La culpabilité de laisser s’accumuler le travail ou de le déléguer

Au-delà de la pression de l’entreprise qui a tendance à encourager au maximum le présentéisme, la culpabilité de voir ses collègues récupérer sa charge de travail est une autre raison pour la/le salarié.e de ne pas écouter son corps. 

“Je sais que nous avons déjà trop de pain sur la planche. Je déteste quand ma binôme est malade parce que c’est une source de stress en plus, donc je ne veux pas qu’elle soit dans la même situation par ma faute”, raconte Rose, qui avoue même avoir travaillé alors qu’elle était “bien diminuée” par une infection au Covid-19.

Cette culpabilité est quasi systématique et est souvent due à la charge de travail qu’on laisse à ses collègues, ou à la sienne, quand on reviendra. Parfois c’est un non-sens pour certains : si le problème est la charge de travail et qu’on est arrêté pour burn-out, on se dit que si on se met en arrêt, ça va être pire”, argue Mélissa Pangny. 

Et d’autant plus quand – volontairement ou non – les collègues viennent “prendre des nouvelles”, à coups de “quand est-ce que tu reviens ?”, “c’est dur, il y a beaucoup de travail”…

“C’est très stressant.
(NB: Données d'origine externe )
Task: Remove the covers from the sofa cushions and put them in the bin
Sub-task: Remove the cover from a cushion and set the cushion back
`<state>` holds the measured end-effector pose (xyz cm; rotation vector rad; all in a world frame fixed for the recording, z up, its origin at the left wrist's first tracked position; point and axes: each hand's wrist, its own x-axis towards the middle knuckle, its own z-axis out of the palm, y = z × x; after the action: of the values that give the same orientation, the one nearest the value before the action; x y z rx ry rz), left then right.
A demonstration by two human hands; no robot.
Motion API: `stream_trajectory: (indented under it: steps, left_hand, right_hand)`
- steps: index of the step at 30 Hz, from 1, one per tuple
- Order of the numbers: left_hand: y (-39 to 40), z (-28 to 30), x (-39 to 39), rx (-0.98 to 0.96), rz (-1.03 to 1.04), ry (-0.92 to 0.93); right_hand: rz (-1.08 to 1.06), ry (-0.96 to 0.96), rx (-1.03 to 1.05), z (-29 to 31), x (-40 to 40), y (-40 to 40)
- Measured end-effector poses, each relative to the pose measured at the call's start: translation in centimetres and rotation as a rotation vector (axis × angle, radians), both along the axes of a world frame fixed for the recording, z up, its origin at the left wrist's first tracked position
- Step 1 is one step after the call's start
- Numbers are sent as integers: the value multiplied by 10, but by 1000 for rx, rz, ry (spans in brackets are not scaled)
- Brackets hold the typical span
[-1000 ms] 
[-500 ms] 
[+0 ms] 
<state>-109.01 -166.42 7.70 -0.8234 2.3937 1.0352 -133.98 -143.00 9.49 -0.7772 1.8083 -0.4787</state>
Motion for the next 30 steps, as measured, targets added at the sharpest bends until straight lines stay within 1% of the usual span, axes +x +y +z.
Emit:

Certains vont même penser que c’est le chef qui essaie de leur faire passer un message, parce qu’il n’ose pas appeler, comme c’est interdit de prendre contact pour le travail avec le salarié en arrêt. Peut-être que c’est à raison aussi, il n’y a pas que de la paranoïa, mais les personnes peuvent penser que les collègues viennent sonder pour savoir si on envisage de le remplacer, ou d’attendre la fin de l’arrêt”, élabore la psychologue du travail.
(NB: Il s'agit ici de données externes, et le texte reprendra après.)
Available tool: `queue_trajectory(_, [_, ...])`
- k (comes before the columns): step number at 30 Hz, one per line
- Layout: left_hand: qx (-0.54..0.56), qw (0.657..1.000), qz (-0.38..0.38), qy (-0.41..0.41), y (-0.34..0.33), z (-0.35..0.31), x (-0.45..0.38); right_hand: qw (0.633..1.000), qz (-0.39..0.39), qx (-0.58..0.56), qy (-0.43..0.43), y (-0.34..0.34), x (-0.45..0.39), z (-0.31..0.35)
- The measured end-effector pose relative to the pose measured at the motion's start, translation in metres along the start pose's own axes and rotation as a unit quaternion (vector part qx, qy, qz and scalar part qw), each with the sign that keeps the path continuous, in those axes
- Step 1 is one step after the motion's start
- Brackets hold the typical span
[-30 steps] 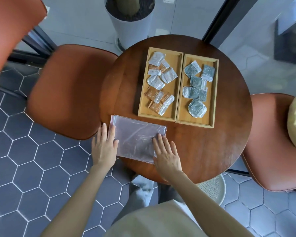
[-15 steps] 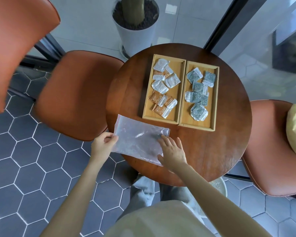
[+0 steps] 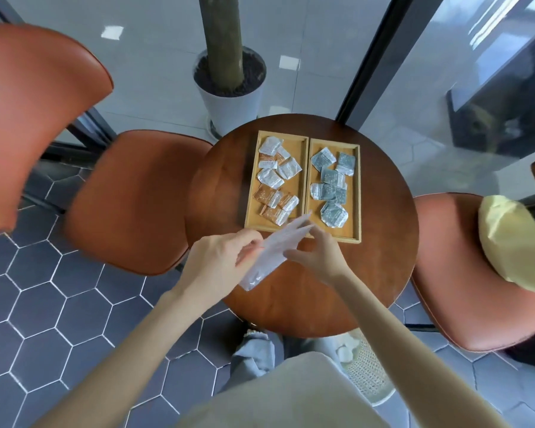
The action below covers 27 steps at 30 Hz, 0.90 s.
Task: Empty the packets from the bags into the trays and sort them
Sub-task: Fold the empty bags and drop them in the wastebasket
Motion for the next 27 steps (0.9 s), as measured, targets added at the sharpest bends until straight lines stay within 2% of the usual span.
queue_trajectory(5, [0.208, 0.974, 0.017, 0.085, 0.015, 0.006, -0.021, 0.992, 0.046, -0.121, -0.013, 0.018, 0.014, 0.000])
queue_trajectory(8, [0.252, 0.963, 0.037, 0.084, 0.019, 0.002, -0.030, 0.978, 0.115, -0.176, 0.002, 0.018, 0.021, 0.011])
queue_trajectory(11, [0.274, 0.957, 0.048, 0.076, 0.023, -0.003, -0.037, 0.972, 0.161, -0.170, 0.013, 0.020, 0.026, 0.022])
queue_trajectory(13, [0.294, 0.952, -0.007, 0.088, 0.033, 0.003, -0.042, 0.979, 0.128, -0.156, 0.007, 0.026, 0.028, 0.025])
queue_trajectory(14, [0.297, 0.946, -0.061, 0.112, 0.039, 0.011, -0.042, 0.981, 0.107, -0.164, 0.006, 0.030, 0.029, 0.026])
queue_trajectory(15, [0.318, 0.927, -0.123, 0.154, 0.043, 0.023, -0.038, 0.979, 0.091, -0.181, 0.005, 0.034, 0.029, 0.026])
queue_trajectory(16, [0.375, 0.886, -0.181, 0.206, 0.040, 0.038, -0.032, 0.976, 0.083, -0.202, 0.004, 0.036, 0.029, 0.027])
queue_trajectory(17, [0.467, 0.815, -0.222, 0.261, 0.030, 0.048, -0.025, 0.972, 0.078, -0.223, -0.002, 0.039, 0.029, 0.027])
queue_trajectory(18, [0.561, 0.732, -0.232, 0.308, 0.010, 0.054, -0.021, 0.967, 0.072, -0.243, -0.011, 0.041, 0.029, 0.026])
queue_trajectory(19, [0.617, 0.673, -0.219, 0.345, -0.011, 0.056, -0.015, 0.962, 0.069, -0.262, -0.021, 0.043, 0.028, 0.024])
queue_trajectory(20, [0.631, 0.655, -0.186, 0.372, -0.028, 0.055, -0.008, 0.957, 0.071, -0.279, -0.031, 0.044, 0.027, 0.023])
queue_trajectory(21, [0.616, 0.666, -0.145, 0.395, -0.044, 0.053, -0.001, 0.954, 0.074, -0.289, -0.038, 0.044, 0.026, 0.022])
queue_trajectory(24, [0.499, 0.782, -0.070, 0.367, -0.058, 0.047, 0.007, 0.951, 0.081, -0.292, -0.059, 0.045, 0.026, 0.017])
queue_trajectory(25, [0.480, 0.799, -0.070, 0.355, -0.059, 0.047, 0.007, 0.952, 0.079, -0.288, -0.064, 0.044, 0.026, 0.014])
queue_trajectory(27, [0.473, 0.802, -0.095, 0.351, -0.057, 0.049, 0.008, 0.955, 0.070, -0.280, -0.075, 0.044, 0.025, 0.007])
Point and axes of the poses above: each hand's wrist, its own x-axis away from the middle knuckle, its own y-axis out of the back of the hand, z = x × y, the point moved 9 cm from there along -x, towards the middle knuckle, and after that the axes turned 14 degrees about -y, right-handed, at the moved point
Si l’experte n’a rien contre l’idée de prendre des nouvelles, elle rappelle qu’il ne faut pas que ça mette la pression à la personne. Le bon réflexe est de ne pas évoquer la vie de bureau dans la conversation, même si le/la malade pose des questions à ce sujet.  
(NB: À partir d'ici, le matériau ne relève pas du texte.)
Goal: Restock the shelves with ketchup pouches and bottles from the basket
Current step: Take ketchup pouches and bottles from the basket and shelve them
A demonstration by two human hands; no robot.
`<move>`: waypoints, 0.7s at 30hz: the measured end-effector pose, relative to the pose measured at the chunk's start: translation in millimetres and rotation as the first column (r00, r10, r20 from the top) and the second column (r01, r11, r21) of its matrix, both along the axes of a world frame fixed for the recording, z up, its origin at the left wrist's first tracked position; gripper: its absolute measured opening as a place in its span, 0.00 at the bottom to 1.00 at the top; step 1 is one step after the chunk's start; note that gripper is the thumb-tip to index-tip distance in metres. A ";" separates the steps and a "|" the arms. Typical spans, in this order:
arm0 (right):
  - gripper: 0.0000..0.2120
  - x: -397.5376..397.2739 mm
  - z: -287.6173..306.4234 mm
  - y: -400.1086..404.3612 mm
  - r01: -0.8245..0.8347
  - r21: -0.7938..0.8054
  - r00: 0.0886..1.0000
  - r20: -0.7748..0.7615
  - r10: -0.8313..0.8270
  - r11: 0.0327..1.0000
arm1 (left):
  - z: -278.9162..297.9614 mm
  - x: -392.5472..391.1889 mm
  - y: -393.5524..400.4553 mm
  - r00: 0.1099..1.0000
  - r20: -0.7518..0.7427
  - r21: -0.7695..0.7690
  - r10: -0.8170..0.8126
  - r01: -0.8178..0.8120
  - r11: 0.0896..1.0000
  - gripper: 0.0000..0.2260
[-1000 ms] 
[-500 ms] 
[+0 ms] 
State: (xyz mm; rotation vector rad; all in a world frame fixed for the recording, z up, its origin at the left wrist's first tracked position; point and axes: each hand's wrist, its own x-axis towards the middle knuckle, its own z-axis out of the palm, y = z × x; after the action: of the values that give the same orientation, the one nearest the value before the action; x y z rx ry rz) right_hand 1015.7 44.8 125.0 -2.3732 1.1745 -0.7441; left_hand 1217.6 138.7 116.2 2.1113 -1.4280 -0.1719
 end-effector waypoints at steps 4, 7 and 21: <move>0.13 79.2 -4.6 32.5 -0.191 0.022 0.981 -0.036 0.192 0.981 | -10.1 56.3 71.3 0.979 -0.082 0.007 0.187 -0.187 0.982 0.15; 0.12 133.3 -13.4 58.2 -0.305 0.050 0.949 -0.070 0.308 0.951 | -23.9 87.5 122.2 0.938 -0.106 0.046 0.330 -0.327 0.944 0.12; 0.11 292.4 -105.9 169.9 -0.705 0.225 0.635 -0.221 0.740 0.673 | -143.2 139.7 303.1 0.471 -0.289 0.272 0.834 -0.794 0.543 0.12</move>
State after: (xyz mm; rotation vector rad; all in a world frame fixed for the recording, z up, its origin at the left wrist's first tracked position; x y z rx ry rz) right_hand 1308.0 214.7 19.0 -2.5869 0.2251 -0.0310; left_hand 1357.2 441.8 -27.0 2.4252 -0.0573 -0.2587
La hiérarchisation des pathologies 

Mais encore faut-il que l’arrêt maladie ne soit pas stigmatisé ou remis en question. Quand Matthieu a fait un burn-out à seulement 26 ans, c’était hors de question pour lui de s’éloigner de son poste. 

« Déjà, je ne pouvais pas laisser le travail encore plus s’amonceler et surtout, je ne voulais pas que mes collègues sachent. L’arrêt que mon médecin m’avait fait était long, je ne pouvais pas dire que j’avais un rhume ou même la grippe”, se souvient l’ancien commercial, aujourd’hui reconverti dans l’éducation. 

J’ai eu droit à des remarques du type ‘alors, ça prend des vacances aux frais du contribuables’.

Parce qu’au-delà de l’image médicale de la maladie, il y a son image sociale. “Le burn-out, les problèmes de harcèlement, ça ne se dit pas et ça ne se voit pas. Quand vous vous brisez un os, les autres vous souhaitent un prompt rétablissement et ça s’arrête là. Sauf que dans une problématique plus psychologique, ils posent toujours des question, parce que ces pathologies sont stigmatisées”, confirme Mélissa Pangny.

S’il a dû s’arrêter parce qu’il “n’en pouvait plus”, Matthieu a eu droit à des remarques du type “alors, ça prend des vacances aux frais du contribuables”. Voilà pourquoi, selon notre experte, il est important d’initier une coupure avec la vie de bureau, quitte à se forcer.

“L’arrêt, ce n’est pas de tout repos. Les personnes travaillent sur elles. Avec notre aide, elles tentent de comprendre ce qui fait qu’elles se sentent mal à ce point. La première étape, c’est de faire accepter l’arrêt maladie, pour travailler sur d’autres thématiques. On peut choisir de vivre pour son travail ou non, mais on ne peut le laisser nuire à notre santé dans aucun cas”, martèle Mélissa Pangny.